What is needed | Set every line of the data down again exactly, and keep the pictures out.

········

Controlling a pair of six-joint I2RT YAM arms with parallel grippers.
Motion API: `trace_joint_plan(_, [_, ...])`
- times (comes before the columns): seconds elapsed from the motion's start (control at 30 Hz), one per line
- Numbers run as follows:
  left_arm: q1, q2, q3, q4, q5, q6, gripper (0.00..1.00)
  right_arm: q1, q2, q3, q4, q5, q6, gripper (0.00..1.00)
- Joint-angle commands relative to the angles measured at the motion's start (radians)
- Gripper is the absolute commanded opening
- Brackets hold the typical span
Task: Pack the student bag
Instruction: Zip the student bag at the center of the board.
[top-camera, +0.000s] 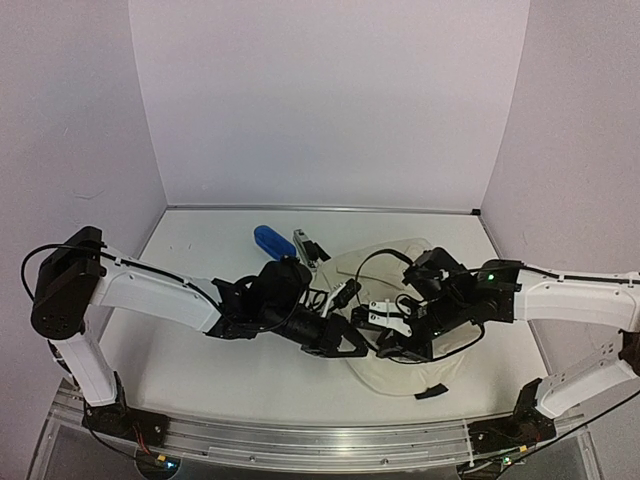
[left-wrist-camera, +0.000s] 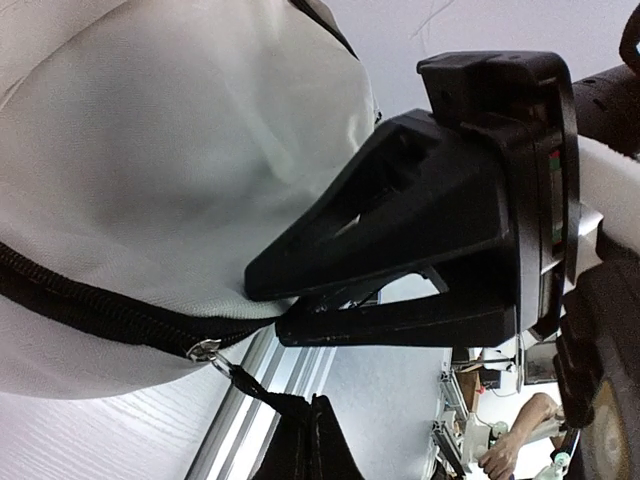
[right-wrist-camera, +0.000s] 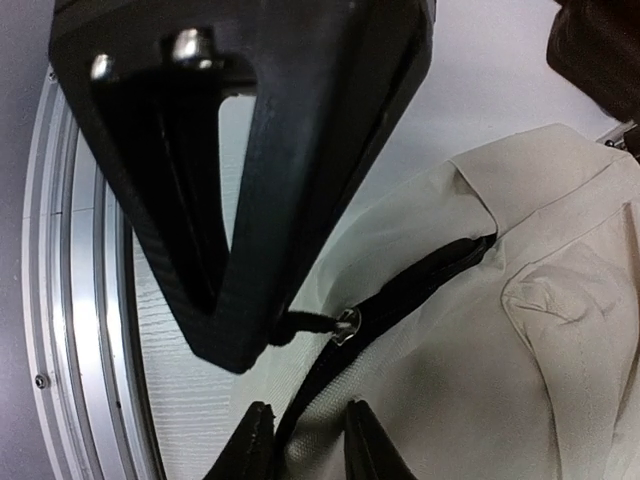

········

Reply |
Controlling a pair of six-joint I2RT YAM arms with parallel grippers.
Motion API: `trace_joint_plan(_, [_, ...])`
- times (comes before the columns): seconds elapsed from the motion's start (control at 30 Hz), one per line
- Numbers run as follows:
  left_arm: q1, q2, q3, q4, q5, q6, gripper (0.00..1.00)
  right_arm: q1, q2, q3, q4, q5, q6, gripper (0.00..1.00)
- Joint-angle commands relative to the angles measured at the motion's start (radians)
- Gripper is the absolute commanded opening
- Brackets hold the typical span
Task: Pack the student bag
Instruction: Zip the student bag at the center of the board.
[top-camera, +0.000s] 
[left-wrist-camera, +0.000s] 
[right-wrist-camera, +0.000s] 

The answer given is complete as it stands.